Your objective:
List every line below containing "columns".

++++

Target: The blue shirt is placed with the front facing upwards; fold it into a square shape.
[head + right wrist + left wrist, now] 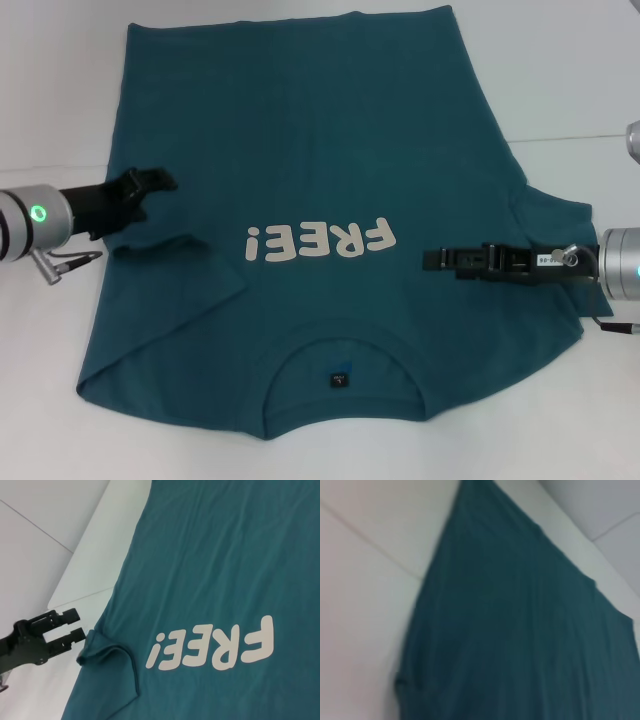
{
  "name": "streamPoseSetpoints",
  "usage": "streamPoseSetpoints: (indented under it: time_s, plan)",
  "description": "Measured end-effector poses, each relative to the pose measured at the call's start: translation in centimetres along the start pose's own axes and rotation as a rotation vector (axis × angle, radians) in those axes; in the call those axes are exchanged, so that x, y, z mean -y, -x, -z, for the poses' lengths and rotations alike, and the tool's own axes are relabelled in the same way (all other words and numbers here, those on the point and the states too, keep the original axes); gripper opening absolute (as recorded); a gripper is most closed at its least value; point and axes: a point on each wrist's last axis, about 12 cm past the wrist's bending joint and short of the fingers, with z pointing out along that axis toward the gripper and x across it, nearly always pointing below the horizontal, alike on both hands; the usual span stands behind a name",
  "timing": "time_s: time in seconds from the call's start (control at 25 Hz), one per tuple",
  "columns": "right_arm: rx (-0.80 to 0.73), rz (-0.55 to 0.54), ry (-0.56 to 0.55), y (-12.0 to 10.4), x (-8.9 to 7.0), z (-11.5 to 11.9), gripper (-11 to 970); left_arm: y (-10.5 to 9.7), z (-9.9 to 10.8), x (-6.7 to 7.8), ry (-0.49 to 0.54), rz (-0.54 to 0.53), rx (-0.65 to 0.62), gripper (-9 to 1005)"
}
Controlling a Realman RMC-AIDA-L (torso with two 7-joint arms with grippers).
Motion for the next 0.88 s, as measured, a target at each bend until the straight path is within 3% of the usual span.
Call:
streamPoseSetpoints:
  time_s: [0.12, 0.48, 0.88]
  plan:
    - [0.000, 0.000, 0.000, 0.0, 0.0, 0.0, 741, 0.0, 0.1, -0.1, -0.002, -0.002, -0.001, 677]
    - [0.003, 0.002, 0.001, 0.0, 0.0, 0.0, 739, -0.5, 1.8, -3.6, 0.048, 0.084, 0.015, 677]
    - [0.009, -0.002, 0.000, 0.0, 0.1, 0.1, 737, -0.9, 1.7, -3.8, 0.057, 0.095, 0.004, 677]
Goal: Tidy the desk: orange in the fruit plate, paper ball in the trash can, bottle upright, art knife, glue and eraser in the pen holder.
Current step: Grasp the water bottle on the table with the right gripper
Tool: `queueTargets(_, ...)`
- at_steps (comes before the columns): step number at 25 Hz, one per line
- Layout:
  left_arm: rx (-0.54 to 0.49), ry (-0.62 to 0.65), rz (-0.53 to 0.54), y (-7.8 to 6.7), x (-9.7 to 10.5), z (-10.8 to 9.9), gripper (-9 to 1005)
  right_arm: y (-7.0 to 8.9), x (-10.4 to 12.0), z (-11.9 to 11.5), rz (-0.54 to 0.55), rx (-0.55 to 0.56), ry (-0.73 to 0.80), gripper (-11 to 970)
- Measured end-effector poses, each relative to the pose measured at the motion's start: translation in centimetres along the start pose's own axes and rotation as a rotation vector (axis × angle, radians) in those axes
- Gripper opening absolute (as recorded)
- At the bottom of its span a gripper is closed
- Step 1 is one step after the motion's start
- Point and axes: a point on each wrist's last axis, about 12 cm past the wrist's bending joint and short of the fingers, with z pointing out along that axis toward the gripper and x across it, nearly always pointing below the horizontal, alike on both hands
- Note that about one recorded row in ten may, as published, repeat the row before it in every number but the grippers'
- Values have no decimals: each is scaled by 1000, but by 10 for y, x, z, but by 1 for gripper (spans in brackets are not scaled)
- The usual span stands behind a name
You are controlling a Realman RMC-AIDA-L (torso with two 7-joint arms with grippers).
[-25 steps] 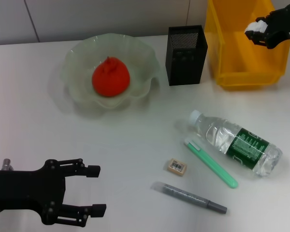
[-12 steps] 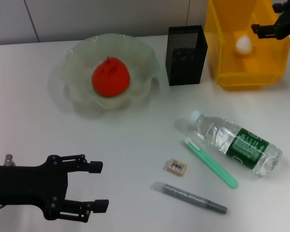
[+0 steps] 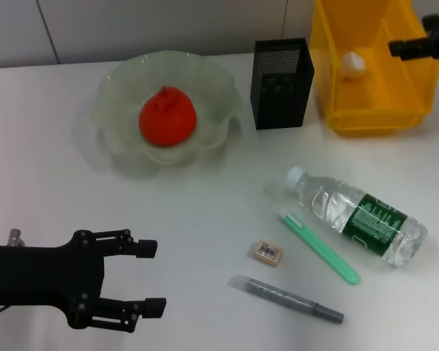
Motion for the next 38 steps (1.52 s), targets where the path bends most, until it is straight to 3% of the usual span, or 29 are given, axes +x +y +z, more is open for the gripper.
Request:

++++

Answer space:
  "columns": "right_arm: rx (-0.80 to 0.73), rz (-0.55 to 0.54), ry (-0.56 to 0.55), y (-12.0 to 10.4), x (-8.9 to 7.0), z (-11.5 to 11.9), gripper (-11 to 970); left_arm: y (-10.5 to 9.7), z (-9.9 to 10.8), x (-6.7 to 7.8), ry (-0.49 to 0.54), rz (-0.54 to 0.53), rx (-0.65 to 0.62), gripper (-9 to 1005)"
- at_steps (comes before the columns): step number at 25 Hz, one per line

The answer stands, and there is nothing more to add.